* _ACTION ITEM_:
Every line below that holds the string "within" should be copied out.

[Stored entries]
--------------------------------

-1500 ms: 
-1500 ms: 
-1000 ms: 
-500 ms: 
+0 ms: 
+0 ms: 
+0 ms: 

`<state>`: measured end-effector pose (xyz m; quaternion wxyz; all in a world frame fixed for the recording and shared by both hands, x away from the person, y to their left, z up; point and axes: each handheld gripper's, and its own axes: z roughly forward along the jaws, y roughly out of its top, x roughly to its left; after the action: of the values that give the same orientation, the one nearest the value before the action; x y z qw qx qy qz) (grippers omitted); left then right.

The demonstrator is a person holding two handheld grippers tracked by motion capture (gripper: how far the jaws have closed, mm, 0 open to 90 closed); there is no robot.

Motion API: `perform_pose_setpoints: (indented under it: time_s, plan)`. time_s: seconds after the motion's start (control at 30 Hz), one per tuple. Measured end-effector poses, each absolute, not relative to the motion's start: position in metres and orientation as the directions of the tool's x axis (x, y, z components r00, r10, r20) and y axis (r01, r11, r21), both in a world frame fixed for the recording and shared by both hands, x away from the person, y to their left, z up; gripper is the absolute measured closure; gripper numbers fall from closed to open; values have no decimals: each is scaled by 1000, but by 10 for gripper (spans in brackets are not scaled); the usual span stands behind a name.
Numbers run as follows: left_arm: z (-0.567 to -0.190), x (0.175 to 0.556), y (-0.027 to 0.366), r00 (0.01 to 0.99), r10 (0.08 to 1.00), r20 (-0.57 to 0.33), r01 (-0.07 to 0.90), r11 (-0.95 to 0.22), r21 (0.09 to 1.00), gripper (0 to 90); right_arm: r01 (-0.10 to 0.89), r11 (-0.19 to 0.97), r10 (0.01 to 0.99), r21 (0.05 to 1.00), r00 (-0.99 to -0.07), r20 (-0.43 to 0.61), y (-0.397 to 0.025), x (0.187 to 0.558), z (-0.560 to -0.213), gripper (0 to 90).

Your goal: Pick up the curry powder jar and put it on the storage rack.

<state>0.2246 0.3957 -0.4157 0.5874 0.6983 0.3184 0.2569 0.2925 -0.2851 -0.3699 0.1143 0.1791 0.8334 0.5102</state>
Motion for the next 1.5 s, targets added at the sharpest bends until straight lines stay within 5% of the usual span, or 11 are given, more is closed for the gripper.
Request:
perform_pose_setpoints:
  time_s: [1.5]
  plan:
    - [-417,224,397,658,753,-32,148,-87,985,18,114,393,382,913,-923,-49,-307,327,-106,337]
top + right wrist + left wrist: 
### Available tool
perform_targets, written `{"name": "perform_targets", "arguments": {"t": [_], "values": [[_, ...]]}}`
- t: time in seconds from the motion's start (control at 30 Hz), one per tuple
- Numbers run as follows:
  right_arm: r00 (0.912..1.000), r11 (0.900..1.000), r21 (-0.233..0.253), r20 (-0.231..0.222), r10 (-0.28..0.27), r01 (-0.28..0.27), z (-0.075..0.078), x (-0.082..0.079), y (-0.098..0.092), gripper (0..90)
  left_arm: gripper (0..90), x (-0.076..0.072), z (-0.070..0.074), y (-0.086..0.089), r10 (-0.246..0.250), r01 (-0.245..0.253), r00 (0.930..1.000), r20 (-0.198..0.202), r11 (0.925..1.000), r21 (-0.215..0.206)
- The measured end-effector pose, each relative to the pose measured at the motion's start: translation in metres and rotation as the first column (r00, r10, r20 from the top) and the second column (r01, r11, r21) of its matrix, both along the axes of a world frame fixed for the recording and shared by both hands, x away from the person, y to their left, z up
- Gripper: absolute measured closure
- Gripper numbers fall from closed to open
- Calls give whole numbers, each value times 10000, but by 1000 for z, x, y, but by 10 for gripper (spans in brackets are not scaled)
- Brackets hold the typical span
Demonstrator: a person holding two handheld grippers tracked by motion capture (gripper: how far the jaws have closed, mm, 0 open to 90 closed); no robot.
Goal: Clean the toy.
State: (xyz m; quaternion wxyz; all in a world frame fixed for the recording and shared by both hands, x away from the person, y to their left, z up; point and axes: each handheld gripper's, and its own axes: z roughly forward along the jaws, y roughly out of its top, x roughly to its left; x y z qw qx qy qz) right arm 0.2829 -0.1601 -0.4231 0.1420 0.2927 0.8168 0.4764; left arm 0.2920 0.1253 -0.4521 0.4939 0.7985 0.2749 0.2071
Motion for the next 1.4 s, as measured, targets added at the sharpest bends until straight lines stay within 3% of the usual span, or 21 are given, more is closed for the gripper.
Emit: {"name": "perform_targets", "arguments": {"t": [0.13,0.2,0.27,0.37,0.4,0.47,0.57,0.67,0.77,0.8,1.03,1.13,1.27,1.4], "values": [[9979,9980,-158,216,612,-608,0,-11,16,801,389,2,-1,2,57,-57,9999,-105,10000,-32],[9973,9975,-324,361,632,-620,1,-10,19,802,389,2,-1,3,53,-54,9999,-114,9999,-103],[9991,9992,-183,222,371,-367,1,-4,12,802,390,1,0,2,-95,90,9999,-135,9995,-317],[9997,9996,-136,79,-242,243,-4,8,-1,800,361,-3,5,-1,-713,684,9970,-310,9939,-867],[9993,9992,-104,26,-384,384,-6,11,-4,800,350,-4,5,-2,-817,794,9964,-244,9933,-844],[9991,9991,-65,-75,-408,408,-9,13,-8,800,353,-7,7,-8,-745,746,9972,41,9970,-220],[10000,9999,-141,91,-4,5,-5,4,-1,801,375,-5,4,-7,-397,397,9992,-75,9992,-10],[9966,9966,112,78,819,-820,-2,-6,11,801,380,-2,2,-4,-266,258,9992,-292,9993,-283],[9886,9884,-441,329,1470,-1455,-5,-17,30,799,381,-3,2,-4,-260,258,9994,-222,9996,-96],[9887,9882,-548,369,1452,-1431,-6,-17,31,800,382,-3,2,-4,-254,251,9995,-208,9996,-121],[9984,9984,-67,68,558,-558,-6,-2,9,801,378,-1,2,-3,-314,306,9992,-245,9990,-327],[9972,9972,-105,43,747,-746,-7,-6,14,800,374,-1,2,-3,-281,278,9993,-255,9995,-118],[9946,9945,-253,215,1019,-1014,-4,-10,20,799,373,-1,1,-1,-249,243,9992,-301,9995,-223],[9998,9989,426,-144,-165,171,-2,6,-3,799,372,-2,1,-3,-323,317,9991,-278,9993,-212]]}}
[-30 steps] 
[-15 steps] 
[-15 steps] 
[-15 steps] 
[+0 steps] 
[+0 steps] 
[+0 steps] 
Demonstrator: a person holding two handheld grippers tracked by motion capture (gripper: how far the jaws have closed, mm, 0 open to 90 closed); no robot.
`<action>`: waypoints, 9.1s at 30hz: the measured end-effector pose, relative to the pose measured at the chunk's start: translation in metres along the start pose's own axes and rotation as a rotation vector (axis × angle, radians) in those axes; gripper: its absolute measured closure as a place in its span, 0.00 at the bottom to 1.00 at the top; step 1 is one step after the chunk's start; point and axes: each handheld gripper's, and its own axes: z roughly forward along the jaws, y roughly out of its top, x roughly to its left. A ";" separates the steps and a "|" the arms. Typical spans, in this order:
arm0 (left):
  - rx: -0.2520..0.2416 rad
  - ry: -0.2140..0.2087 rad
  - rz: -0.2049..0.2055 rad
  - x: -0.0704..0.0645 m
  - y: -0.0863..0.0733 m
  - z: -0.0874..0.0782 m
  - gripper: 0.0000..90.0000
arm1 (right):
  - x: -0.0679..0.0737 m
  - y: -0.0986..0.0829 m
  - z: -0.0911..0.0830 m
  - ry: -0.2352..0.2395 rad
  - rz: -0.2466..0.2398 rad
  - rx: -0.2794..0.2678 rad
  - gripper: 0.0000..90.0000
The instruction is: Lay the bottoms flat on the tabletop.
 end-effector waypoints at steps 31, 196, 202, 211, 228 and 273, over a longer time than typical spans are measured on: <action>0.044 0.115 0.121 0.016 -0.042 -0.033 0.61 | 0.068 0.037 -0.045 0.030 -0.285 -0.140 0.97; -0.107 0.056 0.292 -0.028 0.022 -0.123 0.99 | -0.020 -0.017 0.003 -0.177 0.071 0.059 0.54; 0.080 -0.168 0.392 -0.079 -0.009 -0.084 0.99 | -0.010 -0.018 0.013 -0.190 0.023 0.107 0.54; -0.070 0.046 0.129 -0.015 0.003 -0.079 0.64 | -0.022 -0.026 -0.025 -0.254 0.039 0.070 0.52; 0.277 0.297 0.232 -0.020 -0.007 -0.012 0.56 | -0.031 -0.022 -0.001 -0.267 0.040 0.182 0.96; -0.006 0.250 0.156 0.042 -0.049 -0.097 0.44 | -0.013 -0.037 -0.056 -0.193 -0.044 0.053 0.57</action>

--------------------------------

* _YOUR RESPONSE_:
Motion for the next 1.5 s, targets added at the sharpest bends until straight lines stay within 5% of the usual span, or 11 are given, more is closed for the gripper.
Motion for the next 1.4 s, as measured, targets added at the sharpest bends until straight lines stay within 3% of the usual span, or 21 are given, more is closed for the gripper.

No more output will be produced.